● **TASK DESCRIPTION**:
From the listing below, retype exactly the line holding "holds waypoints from", the line holding "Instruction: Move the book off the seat", and the lines between them; skip everything else.

● **DATA BELOW**:
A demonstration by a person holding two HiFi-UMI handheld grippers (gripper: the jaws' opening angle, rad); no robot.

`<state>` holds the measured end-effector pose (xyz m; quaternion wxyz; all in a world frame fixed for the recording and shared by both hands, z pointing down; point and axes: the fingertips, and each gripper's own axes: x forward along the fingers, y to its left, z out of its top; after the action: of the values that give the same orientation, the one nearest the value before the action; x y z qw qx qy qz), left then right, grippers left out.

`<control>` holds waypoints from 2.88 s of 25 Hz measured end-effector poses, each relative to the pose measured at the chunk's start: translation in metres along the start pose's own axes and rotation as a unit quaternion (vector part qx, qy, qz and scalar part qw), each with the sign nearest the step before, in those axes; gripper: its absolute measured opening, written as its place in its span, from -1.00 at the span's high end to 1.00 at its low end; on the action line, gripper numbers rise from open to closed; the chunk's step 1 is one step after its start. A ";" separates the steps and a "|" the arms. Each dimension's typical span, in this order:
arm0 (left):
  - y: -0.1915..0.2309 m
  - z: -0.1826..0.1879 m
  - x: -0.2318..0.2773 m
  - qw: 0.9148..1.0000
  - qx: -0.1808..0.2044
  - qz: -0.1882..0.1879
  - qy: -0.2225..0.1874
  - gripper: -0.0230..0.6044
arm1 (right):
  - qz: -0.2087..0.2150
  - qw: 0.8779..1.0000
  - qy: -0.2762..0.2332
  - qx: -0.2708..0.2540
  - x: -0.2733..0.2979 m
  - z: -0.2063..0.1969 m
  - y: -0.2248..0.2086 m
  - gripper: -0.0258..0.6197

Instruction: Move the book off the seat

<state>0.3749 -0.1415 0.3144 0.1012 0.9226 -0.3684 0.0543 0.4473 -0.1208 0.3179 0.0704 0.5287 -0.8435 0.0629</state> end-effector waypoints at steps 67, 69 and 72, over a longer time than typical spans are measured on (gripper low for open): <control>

● **EXERCISE RESULT**:
`<control>` holds waypoints from 2.88 s of 25 Hz measured end-effector poses, each relative to the pose measured at the chunk's start: translation in metres along the start pose's own axes and rotation as a unit quaternion (vector part qx, qy, qz and scalar part qw), each with the sign nearest the step before, in those axes; gripper: its absolute measured opening, written as its place in its span, from -1.00 at the span's high end to 1.00 at its low end; on the action line, gripper numbers rise from open to closed; the chunk's step 1 is one step after its start. A ";" separates the steps and a "|" the arms. Each dimension's typical span, in this order:
arm0 (left):
  - y: -0.1915..0.2309 m
  - z: -0.1826..0.1879 m
  - x: -0.2318..0.2773 m
  - qw: 0.9148..1.0000
  - qx: -0.1808..0.2044
  - qz: -0.1882..0.1879
  - qy: -0.2225..0.1874
  - gripper: -0.0230..0.6044
arm1 (right):
  - qz: -0.2087..0.2150
  - qw: 0.8779..1.0000
  - qy: -0.2762..0.2332
  - qx: -0.2708..0.2540
  - x: -0.2733..0.2979 m
  - z: -0.2063..0.1969 m
  - y: -0.2248..0.2086 m
  - gripper: -0.0258..0.6197

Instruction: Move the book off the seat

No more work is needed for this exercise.